Using Nonlinear Programming and Queuing in Quantitative Decision Making

102500 The subsection on Forecasting has a detailed discussion on forecasting techniques. The subsection on Queuing tackled different queuing systems. The subsections end with the author’s take on how managers can benefit from each model and how the particular methodology addresses actual real-world situations. Managers have the daunting task of making a multitude of decisions every day for the respective institutions that they head.

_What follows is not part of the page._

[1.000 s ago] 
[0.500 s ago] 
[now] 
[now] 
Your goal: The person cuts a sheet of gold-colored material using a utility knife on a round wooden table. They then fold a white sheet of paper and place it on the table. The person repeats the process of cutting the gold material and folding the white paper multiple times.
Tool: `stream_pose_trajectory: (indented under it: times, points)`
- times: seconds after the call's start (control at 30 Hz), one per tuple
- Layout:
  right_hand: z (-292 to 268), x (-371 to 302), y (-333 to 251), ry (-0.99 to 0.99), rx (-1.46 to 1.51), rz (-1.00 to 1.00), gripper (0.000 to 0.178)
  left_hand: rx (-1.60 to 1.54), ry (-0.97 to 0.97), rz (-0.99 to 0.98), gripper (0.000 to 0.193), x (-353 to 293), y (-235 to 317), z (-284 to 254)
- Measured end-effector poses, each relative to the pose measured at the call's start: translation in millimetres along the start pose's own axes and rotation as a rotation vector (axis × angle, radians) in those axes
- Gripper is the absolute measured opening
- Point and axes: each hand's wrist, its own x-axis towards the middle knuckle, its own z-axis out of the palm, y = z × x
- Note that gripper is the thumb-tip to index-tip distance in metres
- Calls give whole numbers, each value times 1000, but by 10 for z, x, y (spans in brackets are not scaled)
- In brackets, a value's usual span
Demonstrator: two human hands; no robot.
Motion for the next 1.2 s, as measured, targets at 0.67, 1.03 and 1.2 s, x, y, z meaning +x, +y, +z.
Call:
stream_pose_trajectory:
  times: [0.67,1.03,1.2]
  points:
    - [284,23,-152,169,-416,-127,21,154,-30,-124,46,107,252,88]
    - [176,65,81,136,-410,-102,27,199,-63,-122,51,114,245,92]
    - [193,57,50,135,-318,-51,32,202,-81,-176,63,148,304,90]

Depending on the nature of the variables that a particular situation entails, some decisions are arrived at quite straightforwardly while others need to undergo a series of rigorous processes before they are made. Among these challenging yet indispensable methods are Nonlinear Programming, Decision Analysis, Forecasting, and Queuing. With Hillier and Hillier (2010) as its main reference, the subsections that follow will discuss these methods in detail. According to Feiring (1986), Linear Programming is a part of mathematical programming that deals with the competent and effective allocation of limited resources to a number of known activities to obtain the desired goal, which, most commonly concerns maximizing profit or minimizing cost. It is linear in the sense that the criterion (objective function or index) and the constraints (operating rules) of the process can be expressed as linear formulas. When at least one of these formulas is nonlinear in nature, then Nonlinear Programming is used. As a result, while Linear Programming assumes a proportional relationship between activity levels and an overall measure of performance, Nonlinear Programming is used to model nonproportional relationships. The graph of a piecewise linear function consists of a sequence of connected line segments. Thus, the slope of the profit graph remains the same within each line segment but then decreases at the kink where the next line segment begins.